Star Betelgeuse shows its face

See the two giant bright spots? Each one of those is equivalent in size to the distance between our Earth and sun.

The image at the top of this post has particular appeal for me. It takes what many of us know best as a pinpoint of light in the sky – a star – and shows this star’s face in unprecedented detail. This image, which has been re-constructed via two different algorithms (or set of mathematical instructions) is the surface of the star Betelgeuse – a bright yet somber red light in the famous constellation Orion – in near infrared wavelengths.

See the two giant bright spots? Each one of those is equivalent in size to the distance between our Earth and sun.

It’s exciting to think about the immense sizes and distances in space, but astronomers – who think on those immense scales all the time – are excited about this image for another reason. They say it is a first strong and direct indication of the presence of the convection phenomenon – the same phenomenon you see in a pot of boiling water – in a star other than our sun. This result allows them to better understand the structure and the evolution of supergiant stars like Betelgeuse.

08jan10_250Betelgeuse is a red supergiant located in the constellation of Orion the Hunter. You can see it easily now, every evening, in the south as viewed from the northern hemisphere. See the diagram at right? Notice the three stars in the central part of Orion? These stars are known as Orion’s Belt, and they are very easy to spot in the sky. Betelgeuse is bright and reddish and approximately above them, if you are looking from the northern hemisphere.

This star is different from our sun. It is 600 times larger in dimension, and it radiates approximately 100,000 times more energy. But our sun has sunspots, as you probably know, and now we can see that Betelgeuse also has bright and dark spots, which indicate hotter and colder regions on the surface of this star. Astronomers say these structures would be mainly due to the phenomenon of convection. The size, physical characteristics, and lifetime of these dynamical structures remain unknown.

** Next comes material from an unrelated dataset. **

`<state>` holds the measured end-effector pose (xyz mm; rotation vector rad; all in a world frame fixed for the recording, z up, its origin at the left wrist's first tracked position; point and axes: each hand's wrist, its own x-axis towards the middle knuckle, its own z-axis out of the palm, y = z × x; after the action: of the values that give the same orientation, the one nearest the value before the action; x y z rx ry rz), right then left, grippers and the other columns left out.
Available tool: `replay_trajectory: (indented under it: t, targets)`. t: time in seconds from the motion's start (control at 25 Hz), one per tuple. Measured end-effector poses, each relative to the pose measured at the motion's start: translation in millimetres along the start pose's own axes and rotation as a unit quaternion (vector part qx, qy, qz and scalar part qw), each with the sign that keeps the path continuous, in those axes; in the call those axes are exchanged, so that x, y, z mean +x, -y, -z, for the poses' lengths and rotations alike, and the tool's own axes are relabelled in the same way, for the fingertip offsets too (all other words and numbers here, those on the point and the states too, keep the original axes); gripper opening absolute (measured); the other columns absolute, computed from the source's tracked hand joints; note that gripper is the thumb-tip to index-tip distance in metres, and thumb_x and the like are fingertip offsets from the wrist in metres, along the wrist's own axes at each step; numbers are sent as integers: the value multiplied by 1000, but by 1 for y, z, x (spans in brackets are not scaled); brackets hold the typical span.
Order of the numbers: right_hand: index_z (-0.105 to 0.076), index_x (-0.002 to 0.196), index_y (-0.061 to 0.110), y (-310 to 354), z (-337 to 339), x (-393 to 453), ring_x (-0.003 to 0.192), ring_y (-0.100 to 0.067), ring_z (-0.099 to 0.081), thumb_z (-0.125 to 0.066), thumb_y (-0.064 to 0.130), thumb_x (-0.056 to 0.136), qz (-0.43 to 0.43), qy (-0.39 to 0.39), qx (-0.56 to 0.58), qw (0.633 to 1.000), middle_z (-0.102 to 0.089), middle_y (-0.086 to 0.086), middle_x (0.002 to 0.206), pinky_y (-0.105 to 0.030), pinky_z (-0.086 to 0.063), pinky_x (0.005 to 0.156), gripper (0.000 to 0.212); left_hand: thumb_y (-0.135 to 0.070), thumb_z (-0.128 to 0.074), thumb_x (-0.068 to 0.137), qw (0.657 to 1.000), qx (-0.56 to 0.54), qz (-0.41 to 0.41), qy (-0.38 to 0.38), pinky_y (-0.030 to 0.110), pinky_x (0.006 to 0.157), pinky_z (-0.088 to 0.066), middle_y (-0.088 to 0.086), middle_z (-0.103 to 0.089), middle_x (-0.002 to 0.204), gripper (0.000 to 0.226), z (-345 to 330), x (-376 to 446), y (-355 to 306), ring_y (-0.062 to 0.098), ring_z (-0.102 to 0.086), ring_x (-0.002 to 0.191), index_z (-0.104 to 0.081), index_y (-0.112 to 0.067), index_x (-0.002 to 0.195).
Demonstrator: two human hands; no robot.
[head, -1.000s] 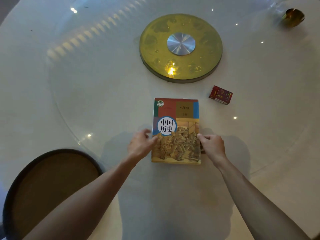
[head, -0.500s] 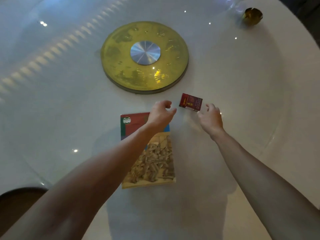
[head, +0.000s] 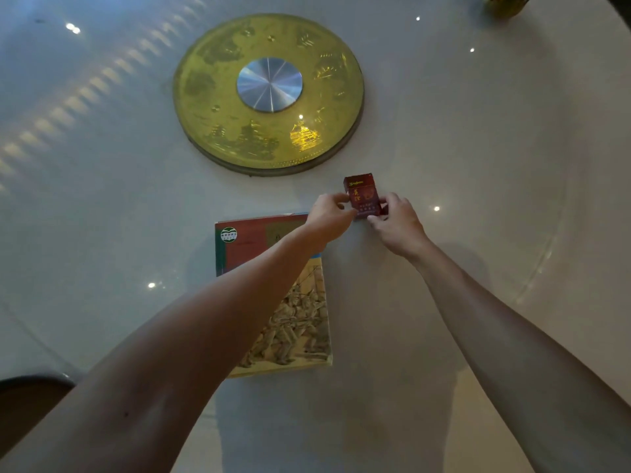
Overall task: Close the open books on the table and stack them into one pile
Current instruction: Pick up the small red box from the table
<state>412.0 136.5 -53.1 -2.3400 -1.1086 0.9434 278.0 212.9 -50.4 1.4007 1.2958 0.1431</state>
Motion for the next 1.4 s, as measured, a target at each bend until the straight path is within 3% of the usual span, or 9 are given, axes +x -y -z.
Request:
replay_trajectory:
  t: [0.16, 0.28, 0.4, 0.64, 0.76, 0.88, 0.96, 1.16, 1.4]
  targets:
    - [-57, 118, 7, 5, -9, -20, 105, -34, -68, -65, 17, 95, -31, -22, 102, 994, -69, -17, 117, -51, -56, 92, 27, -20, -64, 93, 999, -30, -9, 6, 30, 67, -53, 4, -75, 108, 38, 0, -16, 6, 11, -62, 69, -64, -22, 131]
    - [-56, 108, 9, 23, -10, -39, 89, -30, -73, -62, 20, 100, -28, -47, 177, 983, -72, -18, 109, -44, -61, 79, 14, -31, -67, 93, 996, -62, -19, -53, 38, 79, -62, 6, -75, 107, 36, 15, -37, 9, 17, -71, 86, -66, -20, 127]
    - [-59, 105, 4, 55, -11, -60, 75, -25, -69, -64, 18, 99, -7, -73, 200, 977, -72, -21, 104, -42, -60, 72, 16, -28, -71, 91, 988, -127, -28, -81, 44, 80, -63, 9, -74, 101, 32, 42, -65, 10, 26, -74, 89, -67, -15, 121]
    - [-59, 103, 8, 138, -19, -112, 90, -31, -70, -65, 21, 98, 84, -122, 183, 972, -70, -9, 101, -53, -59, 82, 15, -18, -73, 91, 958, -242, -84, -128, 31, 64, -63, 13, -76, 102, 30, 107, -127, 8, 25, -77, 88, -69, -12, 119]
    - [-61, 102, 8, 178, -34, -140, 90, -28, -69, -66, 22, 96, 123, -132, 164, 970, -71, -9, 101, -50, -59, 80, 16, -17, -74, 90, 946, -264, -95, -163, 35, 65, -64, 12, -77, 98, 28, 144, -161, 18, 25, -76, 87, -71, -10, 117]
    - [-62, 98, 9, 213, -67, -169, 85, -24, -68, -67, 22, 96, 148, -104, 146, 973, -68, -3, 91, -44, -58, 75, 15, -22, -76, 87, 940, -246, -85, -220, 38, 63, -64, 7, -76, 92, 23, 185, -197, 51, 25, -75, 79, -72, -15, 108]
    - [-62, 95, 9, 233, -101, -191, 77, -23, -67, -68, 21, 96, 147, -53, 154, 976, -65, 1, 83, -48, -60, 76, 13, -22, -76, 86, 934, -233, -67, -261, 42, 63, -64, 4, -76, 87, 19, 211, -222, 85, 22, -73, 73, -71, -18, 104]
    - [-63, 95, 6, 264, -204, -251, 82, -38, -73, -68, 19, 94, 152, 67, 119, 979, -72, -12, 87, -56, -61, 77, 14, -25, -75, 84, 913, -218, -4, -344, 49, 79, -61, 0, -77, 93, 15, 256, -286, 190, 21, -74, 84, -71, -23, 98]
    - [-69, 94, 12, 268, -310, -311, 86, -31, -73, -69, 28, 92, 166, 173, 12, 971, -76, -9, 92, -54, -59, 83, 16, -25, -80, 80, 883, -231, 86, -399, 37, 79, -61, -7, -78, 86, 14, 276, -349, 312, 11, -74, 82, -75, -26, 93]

This image was obtained via the simultaneous use of the three telescopes of the Infrared Optical Telescope Array (IOTA) interferometer on Mount Hopkins in Arizona. Here’s more, from this morning’s press release from the American Astronomical Society

A small number of computer programs are used by the few astronomers who use astronomical interferometry to produce images. Here, two different algorithms gave the same image. One was created by Eric Thiebaut from the Astronomical Research Center of Lyon (CRAL) and the other was developed by Laurent Mugnier and Serge Meimon from ONERA. The final image reveals the star surface with unprecedented fine details. Two bright spots clearly show up next to the center of the star.

Other images of less quality of Betelgeuse’s surface had already been obtained in the past. They were primarily models of the surface constrained from interferometric data. Now, the researchers have a true image whose richness exceeds what is possible to imagine from a model. For the first time, one can say that two spots are present and determine the size of the largest. Perhaps this difference in dimension corresponds to different physical phenomena.

The analysis of the brightness of the spots shows a variation of 500 degrees compared to the average temperature of the star (3,600 Kelvins). The largest of the two structures has a dimension equivalent to the quarter of the star diameter (or one and a half the Earth-Sun distance). This marks a clear difference with the Sun where the convection cells are much finer and reach hardly 1/20th of the solar radius (a few Earth radii). These characteristics are compatible with the idea of luminous spots produced by convection. These results constitute a first strong and direct indication of the presence of convection on the surface of a star other than the Sun.

Convection could play an important role in the explanation of the mass-loss phenomenon and in the gigantic plume of gas that is expelled from Betelgeuse. The latter has been discovered by a team led by Pierre Kervella from Paris Observatory. Convection cells are potentially at the origin of the hot gas ejections. A new research field is opening. This has been made possible thanks to Paris Observatory researchers who now take advantage of their mastery in interferometry on the largest telescopes in the world: Keck I and II, Gemini, the Canada-France-Hawaii Telescope, and the European Very Large Telescope.